Melina Marchetta’s new book, The Place on Dalhousie, is funny, sad and wonderful. A tale full of heart that is as much about what separates us as what draws us together. Storytelling at its best and purest, casually, breezily told, yet wielding immense emotional power – I loved it.
It all begins far away in regional Australia, in a small town in the grip of a flood. Enter laconic, bearded Jimmy, ‘who looks like Jesus in Orange SES overalls,’ and Rosie, who’s walked away from Sydney and the house her father, Seb, painstakingly rebuilt. Theirs is a random meeting, followed by a casual fling.
After parting, their personal stories begin to unfold through friends and family, and you begin to build a more complete picture of the two people who are Rosie and Jimmy.
Martha, the third character central to the story, lives in the house of the title. She’s Seb’s widow, his second wife and the bitterness and division between Martha and Rosie runs deep. On the surface it’s about who has the right to live in the house. It belongs to them both, but neither wants to live with the other. And it’s not only the house – they seem hopelessly out of step, every exchange a reason to fling another insult, go off in a huff. Clearly Seb’s decision to remarry after the death of his first wife, is another source of resentment and deep heartache for Rosie.
A network of friendships and other experiences spread out from around the trio, with Rosie, Martha and Jim at the epicentre of events. With many of the characters from Marchetta’s previous novels reappearing, connecting with everyone is difficult at times. Better to give up trying to sort it out and allow yourself to be swept up by the force of the story, which is not hard.
Marchetta’s tale of family, love, estrangement, motherhood and grief is full of many wonderful, very human moments. She writes about our frailties with great warmth, getting behind the outer shell we all project to the world, to get to the heart of things that really matter.
The way Marchetta breathes life into the characters also adds to her potency as a writer. Jimmy tries hard to do the right thing but has been so bruised in his life, he’s a shadow of himself, of what he could be. But he has friends who believe in him and love him, whereas Rosie on the other hand is so prickly you wouldn’t be surprised if she were born with her fists clenched. She has no friends and isn’t any good at making them. Martha’s savvy in the career sense, yet not emotionally intelligent and still grappling with grief and the way it does your head in, bends things out of shape.

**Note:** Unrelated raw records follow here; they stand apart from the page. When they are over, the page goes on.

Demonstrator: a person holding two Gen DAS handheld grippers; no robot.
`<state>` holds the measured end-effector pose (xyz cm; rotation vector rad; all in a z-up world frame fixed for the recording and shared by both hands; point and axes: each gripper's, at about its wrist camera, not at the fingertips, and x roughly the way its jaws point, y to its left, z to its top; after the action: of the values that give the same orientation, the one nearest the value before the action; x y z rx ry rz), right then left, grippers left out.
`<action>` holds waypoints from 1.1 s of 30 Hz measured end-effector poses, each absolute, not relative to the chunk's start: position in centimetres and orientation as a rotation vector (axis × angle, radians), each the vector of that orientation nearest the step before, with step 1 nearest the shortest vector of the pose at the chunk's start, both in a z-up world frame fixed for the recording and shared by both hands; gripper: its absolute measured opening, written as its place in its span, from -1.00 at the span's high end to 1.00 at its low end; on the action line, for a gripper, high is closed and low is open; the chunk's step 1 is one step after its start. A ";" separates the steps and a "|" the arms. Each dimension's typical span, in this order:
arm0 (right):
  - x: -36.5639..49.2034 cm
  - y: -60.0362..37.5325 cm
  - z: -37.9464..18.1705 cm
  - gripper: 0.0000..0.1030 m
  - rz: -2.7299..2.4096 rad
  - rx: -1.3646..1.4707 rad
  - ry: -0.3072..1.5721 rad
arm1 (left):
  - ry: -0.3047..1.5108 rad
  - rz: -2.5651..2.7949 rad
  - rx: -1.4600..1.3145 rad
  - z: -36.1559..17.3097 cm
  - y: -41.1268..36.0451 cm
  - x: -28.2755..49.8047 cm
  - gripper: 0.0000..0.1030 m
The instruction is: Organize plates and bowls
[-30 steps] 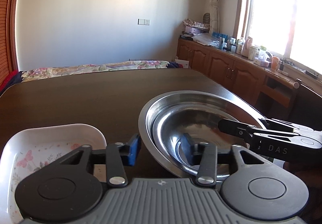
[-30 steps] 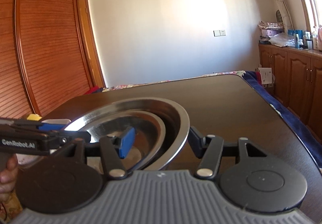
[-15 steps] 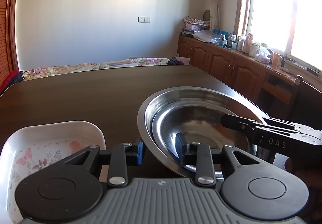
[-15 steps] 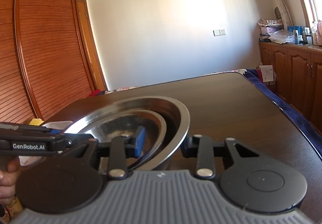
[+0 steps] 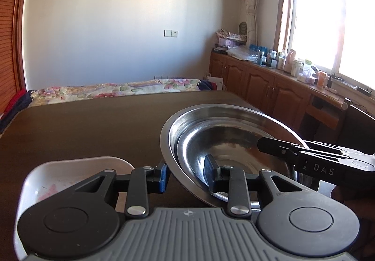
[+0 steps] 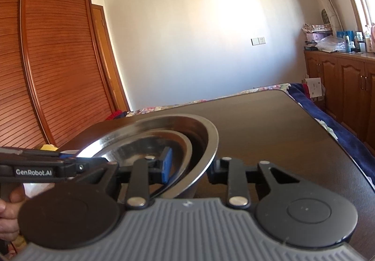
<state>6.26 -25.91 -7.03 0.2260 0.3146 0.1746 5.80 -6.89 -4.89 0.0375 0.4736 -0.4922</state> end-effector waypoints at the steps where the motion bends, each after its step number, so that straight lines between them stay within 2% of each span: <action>1: 6.3 -25.8 -6.9 0.38 0.178 0.227 0.313 | 0.470 -0.490 0.038 -4.7 -6.6 5.7 0.35; 18: 7.0 -22.0 -4.0 0.38 0.271 0.166 0.294 | 0.421 -0.393 0.008 -1.7 -1.0 4.4 0.35; 33: 8.0 -17.3 -2.8 0.38 0.370 0.127 0.301 | 0.421 -0.302 -0.006 -1.2 3.7 3.9 0.35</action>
<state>8.02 -17.34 -2.82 0.1274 0.3007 0.3701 3.90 3.74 -1.21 -0.0062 0.4206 -0.3022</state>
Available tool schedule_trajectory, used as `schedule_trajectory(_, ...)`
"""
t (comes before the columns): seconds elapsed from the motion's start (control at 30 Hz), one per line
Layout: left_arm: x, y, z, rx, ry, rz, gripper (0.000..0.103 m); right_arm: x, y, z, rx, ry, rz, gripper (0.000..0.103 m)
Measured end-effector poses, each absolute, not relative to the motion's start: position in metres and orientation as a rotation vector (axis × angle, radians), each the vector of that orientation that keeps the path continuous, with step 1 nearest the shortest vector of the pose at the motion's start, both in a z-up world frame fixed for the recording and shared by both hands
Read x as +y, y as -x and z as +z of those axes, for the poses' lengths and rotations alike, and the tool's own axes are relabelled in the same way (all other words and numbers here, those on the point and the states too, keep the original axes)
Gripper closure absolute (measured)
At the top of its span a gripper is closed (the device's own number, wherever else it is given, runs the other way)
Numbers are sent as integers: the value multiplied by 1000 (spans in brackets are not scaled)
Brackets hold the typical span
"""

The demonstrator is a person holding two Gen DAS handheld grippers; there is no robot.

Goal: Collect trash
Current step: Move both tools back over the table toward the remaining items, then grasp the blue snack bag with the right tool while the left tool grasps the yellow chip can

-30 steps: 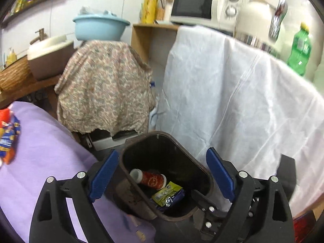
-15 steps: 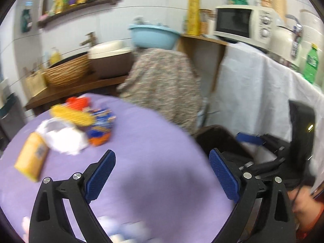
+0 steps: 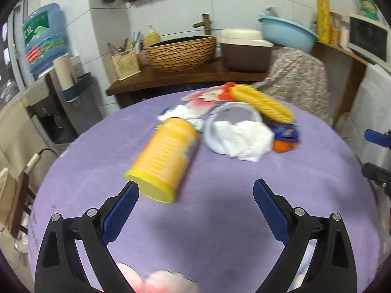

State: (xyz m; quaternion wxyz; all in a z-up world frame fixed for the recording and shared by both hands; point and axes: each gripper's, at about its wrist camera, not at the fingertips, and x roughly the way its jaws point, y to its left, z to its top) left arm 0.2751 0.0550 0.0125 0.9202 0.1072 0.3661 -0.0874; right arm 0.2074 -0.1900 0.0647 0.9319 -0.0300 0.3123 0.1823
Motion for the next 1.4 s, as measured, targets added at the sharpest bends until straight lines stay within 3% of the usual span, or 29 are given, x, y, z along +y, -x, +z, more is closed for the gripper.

There is an entire generation of Australians for whom Marchetta’s writing has been significant. Not being of that generation does not in the least detract from the joyous reading experience The Place on Dalhousie provides.
Not only that, unless I’m very much mistaken, this book boasts the very best last sentence in a book in a long time. It will fill my heart forever.
Melina Marchetta is a bestselling author in more than twenty countries and eighteen languages. She has published award-winning young adult, fantasy and crime fiction, including her acclaimed crime novel, Tell the Truth, Shame the Devil. Her much-loved Australian classic, Looking for Alibrandi, swept the pool of literary awards when it was published, and was also released as a film, adapted by Marchetta, winning an AFI Award and an Independent Film Award for best screenplay, as well as the New South Wales Premier’s Literary Award and the Film Critics Circle of Australia Award. The companion novel to Marchetta’s award-winning book Saving Francesca, The Piper’s Son, also received much acclaim in Australia and internationally, and in 2009 Marchetta won the prestigious Michael L. Printz Award from the American Library Association for Jellicoe Road. She lives in Sydney.